Confessions

Ten years ago, in a feat of bravado designed to impress a girl, I vandalised a restaurant where I'd worked. Was this act inspired by animus against the restaurant, or something else?
December 22, 2007

I have never thought of myself as a violent or aggressive person. So it was a shock to discover, several years ago, that I am capable of behaving like a yob. The occasion of this discovery was a night out in London with university friends, which ended with some of us going back to my parents' (unoccupied) house with a bottle of vodka. Several hours later I suggested, with the ebullience of severe drunkenness, that a girl I quite liked step out with me for an early morning stroll.
 
Dawn was breaking, and the streets were miraculously empty. We wandered around for a while, and soon came to a restaurant where, the summer before starting university, I'd worked as a waiter. This combination of circumstances—the bright early morning sunshine, the deserted streets, the presence of a woman to show off to—must have triggered something within me, for I decided that a spot of vandalism was in order. "I hated this place. They were bastards to work for," I declared. "I'm going to smash it up."

When my companion showed no sign of objecting, I set about laying into the restaurant's pair of glass-fronted menu display cases. These were located a few metres in front of its entrance, on a sort of raised patio, and were mounted on gleaming metallic stands. (It was quite a smart restaurant.) Demolishing them was no easy task; several running kicks were required. Nonetheless, within a few minutes, the metallic stands had been uprooted, and the display cases lay on the ground, their glass smashed. My companion celebrated with a high-spirited giggle. Our morning's work completed, we made our way back home.

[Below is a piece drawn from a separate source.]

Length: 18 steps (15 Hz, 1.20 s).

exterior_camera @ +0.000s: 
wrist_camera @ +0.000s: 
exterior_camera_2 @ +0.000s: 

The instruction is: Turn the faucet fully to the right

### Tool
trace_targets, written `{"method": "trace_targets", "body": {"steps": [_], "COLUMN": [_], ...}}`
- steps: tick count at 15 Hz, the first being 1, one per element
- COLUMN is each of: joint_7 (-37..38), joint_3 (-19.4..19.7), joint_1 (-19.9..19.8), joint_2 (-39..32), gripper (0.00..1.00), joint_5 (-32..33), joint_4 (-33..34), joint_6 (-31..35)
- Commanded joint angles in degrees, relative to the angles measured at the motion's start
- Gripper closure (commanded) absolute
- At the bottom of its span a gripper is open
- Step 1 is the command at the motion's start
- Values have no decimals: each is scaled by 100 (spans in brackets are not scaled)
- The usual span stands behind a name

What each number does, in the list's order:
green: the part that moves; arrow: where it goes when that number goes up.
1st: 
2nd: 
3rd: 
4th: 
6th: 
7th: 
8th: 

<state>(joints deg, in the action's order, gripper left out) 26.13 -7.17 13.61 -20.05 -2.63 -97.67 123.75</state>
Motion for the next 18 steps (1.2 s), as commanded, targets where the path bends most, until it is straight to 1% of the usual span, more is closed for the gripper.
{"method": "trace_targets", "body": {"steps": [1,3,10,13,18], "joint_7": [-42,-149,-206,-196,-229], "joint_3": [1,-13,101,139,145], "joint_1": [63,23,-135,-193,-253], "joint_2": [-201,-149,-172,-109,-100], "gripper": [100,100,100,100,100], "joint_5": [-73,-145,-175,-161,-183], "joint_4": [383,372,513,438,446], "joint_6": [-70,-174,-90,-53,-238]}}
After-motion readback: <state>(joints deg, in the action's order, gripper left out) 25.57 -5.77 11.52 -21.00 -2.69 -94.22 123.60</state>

What do I make of this episode now, roughly a decade later? As vandalism goes, it was fairly petty stuff: at most I caused a few hundred pounds' worth of damage. But what I did was criminal and, if not totally mindless (I had a motive of sorts), then certainly stupid. If I had been caught, I might well have been prosecuted. My parents and tutors would not have been impressed. In my defence, all I can point to is the fact that I was, at the time, on anti-depressants. These made me feel happy, but also unleashed something manic inside me. When combined with alcohol, the effect was especially pronounced. My assault on the restaurant was only the worst of a string of regrettable incidents during this period. I was getting into a lot arguments, behaving irresponsibly, and generally was not quite in control of myself.

But the fact that I was on anti-depressants does not, of course, absolve me of all blame. While the pills may have brought certain personality traits to the surface, they were not responsible for those traits existing. The anger that induced me to smash up the restaurant was already inside me, and it is this anger which, looking back, intrigues me most. Where did it come from? What was it about? At the time, I was clear why I hated the restaurant. It was because it had been a miserable place to work. And indeed it was: the hours were long, the pay was low, the bosses were not always particularly pleasant. I had some cause to feel aggrieved.

But if I had been completely honest with myself, I would have admitted that none of this really had anything to do with my desire to smash the place up. The real source of my animus lay elsewhere, in the humiliation I associated with the experience of being a waiter. For the fact is, I wasn't any good at it. Before I started, I had expected to find it easy. I was, after all, interested in food, and considered myself more than qualified for the job. But it wasn't the doddle I expected it to be. I got things muddled up, was too slow taking orders, wasn't confident enough dealing with customers. My hand wasn't sufficiently steady: on one occasion, I deposited a tray full of champagne glasses into the lap of a woman wearing a thin cotton dress. And because I wasn't any good, I was unpopular with the other waiters. Most of them tolerated me, but a few were open in their disdain. Once, one of the senior waiters unexpectedly moved to the upper floor, where I was working. "Did you come up here because you wanted to work with me?" I feebly quipped, hoping to ingratiate myself. He looked at me, and shook his head pityingly. "No, that's not why," he said. "You are one of the worst waiters I have ever worked with."

Although I didn't know it at the time, when I carried out my assault on the restaurant that morning, I was getting my own back on this waiter, and on all the other slights and humiliations I'd endured the previous summer. My act of vandalism was a form of revenge. Somehow, by destroying those menu cases, I was making up for my inadequacy, buoying myself with my ability to cause damage and (so I hoped) to impress a girl. This, I suspect, is the case with most violence: its purpose is compensatory; it allows those who commit it to make up for some humiliation or slight, either real or imagined, in their past. But that is also the problem with violence: it invariably hits the wrong target. Those menu stands weren't responsible for my failure to be a successful waiter, and shouldn't have been made to suffer for it.